Navegar é preciso, Viver não é preciso

Navegadores antigos tinham uma frase gloriosa:

"Navegar é preciso; viver não é preciso."


Quero para mim o espirito desta frase, transformada

A forma para a casar com o que eu sou: Viver não

É necessario; o que é necessario é criar.


Nao conto gozar a minha vida; nem em goza-la penso.

Só quero torna-la grande, ainda que para isso

Tenha de ser o meu corpo e a minha alma a lenha desse fogo.


Só quero torna-la de toda a humanidade; ainda que para isso

Tenha de a perder como minha.


Cada vez mais assim penso. Cada vez mais ponho

Na essencia animica do meu sangue o propósito

Impessoal de engrandecer a pátria e contribuir

Para a evolução da humanidade.


É a forma que em mim tomou o misticismo da nossa Raça.



Fernando Pessoa


Até hoje nunca se chegou, e nunca se chegará, a um consenso sobre o significado que Fernando Pessoa deu a esta antiga frase que inicia seu poema.

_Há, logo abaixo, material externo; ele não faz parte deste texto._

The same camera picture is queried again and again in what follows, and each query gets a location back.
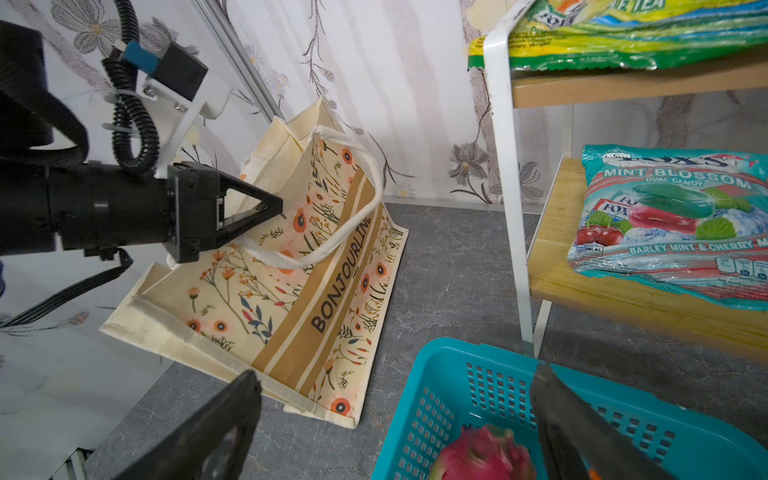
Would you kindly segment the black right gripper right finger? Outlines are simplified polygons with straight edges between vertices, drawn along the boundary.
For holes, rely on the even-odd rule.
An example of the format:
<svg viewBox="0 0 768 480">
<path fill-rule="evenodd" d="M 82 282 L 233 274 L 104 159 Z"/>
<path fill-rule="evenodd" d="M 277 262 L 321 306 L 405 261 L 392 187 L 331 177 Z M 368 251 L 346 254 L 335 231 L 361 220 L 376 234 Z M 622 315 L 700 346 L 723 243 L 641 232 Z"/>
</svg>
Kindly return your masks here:
<svg viewBox="0 0 768 480">
<path fill-rule="evenodd" d="M 566 386 L 548 363 L 531 384 L 543 461 L 550 479 L 671 479 Z"/>
</svg>

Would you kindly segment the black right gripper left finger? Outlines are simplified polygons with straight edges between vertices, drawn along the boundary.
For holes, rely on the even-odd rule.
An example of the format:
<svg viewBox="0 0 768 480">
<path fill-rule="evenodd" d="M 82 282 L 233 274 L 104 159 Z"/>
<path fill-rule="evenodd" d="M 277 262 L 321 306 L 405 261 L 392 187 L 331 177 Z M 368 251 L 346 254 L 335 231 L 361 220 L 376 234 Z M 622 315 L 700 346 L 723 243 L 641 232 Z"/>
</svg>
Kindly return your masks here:
<svg viewBox="0 0 768 480">
<path fill-rule="evenodd" d="M 119 479 L 237 479 L 261 414 L 262 389 L 246 370 Z"/>
</svg>

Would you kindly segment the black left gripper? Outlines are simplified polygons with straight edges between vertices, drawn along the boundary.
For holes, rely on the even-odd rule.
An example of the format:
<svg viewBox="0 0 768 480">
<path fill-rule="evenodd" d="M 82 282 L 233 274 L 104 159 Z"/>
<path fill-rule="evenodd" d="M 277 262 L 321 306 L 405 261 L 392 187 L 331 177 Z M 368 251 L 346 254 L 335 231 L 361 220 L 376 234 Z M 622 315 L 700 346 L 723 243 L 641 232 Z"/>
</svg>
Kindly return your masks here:
<svg viewBox="0 0 768 480">
<path fill-rule="evenodd" d="M 165 178 L 98 162 L 53 169 L 48 193 L 64 249 L 162 244 L 179 263 L 195 262 L 283 212 L 280 197 L 186 162 L 170 165 Z"/>
</svg>

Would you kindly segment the floral canvas tote bag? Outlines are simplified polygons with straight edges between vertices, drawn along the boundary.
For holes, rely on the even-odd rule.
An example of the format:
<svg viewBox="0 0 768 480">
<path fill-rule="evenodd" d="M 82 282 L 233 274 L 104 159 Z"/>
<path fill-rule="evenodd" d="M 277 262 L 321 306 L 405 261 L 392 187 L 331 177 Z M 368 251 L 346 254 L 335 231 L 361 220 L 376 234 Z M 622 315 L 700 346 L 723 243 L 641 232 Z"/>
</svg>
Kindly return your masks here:
<svg viewBox="0 0 768 480">
<path fill-rule="evenodd" d="M 101 330 L 224 381 L 253 370 L 286 411 L 353 429 L 408 231 L 325 99 L 274 120 L 241 179 L 282 212 L 195 262 L 151 266 Z"/>
</svg>

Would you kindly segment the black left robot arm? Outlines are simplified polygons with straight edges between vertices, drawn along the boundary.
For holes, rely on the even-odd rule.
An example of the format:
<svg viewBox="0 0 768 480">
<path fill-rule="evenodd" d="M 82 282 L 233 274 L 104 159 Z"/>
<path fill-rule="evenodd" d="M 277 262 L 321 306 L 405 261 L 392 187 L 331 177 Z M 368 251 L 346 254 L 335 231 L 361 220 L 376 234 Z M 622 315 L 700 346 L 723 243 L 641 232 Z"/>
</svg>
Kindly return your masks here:
<svg viewBox="0 0 768 480">
<path fill-rule="evenodd" d="M 176 43 L 143 49 L 128 27 L 106 70 L 126 113 L 107 129 L 114 162 L 88 157 L 85 126 L 48 89 L 40 32 L 1 25 L 1 252 L 79 250 L 131 265 L 131 245 L 180 263 L 283 211 L 280 197 L 174 155 L 194 121 L 217 117 L 230 88 Z"/>
</svg>

Basicamente existem duas linhas: uma com precisão no sentido de necessidade e outra no sentido de precisão, exatidão.

A frase original é atribuída à Pompeu, que teria afirmado "Navigare necesse; vivere non est necesse". Uma argumentação é recorrer ao original para mostrar que Pessoa se referia à necessidade, o que parece ser confirmado quando afirma no poema que viver não é necessário.

Pois é justamente nestes pontos que me pego para interpretá-la diferentemente. Por que Pessoa não usou a tradução mais fiel da frase em latim "Navegar é necessário; viver não é necessário"? Por que usou de forma ambígua a palavra "preciso"

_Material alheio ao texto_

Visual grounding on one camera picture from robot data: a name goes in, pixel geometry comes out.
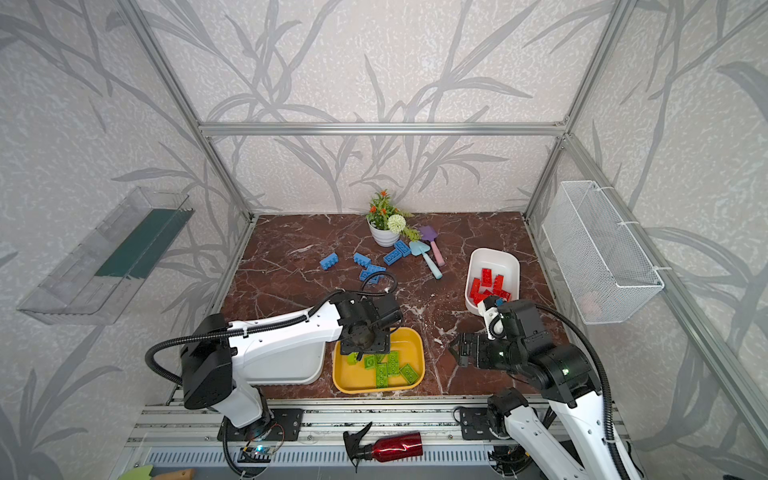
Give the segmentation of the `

Quando alguém afirma que viver não é preciso, está diminuindo a importância da vida, algo difícil de imaginar em um cristão como Pessoa. A confusão é proposital, logo depois afirma "viver não é necessário; o que é necessário é criar". Há uma contradição aparente neste verso: como criar se não estiver vivo? Parece-me que Pessoa quis ressaltar que a vida ia além de uma simples sobrevivência, era preciso ter uma atitude ativa diante dela, o que se manifesta pela criação.

Portanto o sentido do verso inicial seria de que a navegação se tornava uma ciência precisa, no sentido de exata, graças ao avanço tecnológico da Escola de Sagres. A vida não tinha, e nunca terá, esta exatidão. Quando Pessoa se refere ao fogo, está se referindo à criação; o homem participa de corpo e alma do viver. A vida se torna grande quando se cria, quando se participa de ideais grandiosos, quando se integra à humanidade.

Pelo menos esta é minha visão. E você? O que pensa?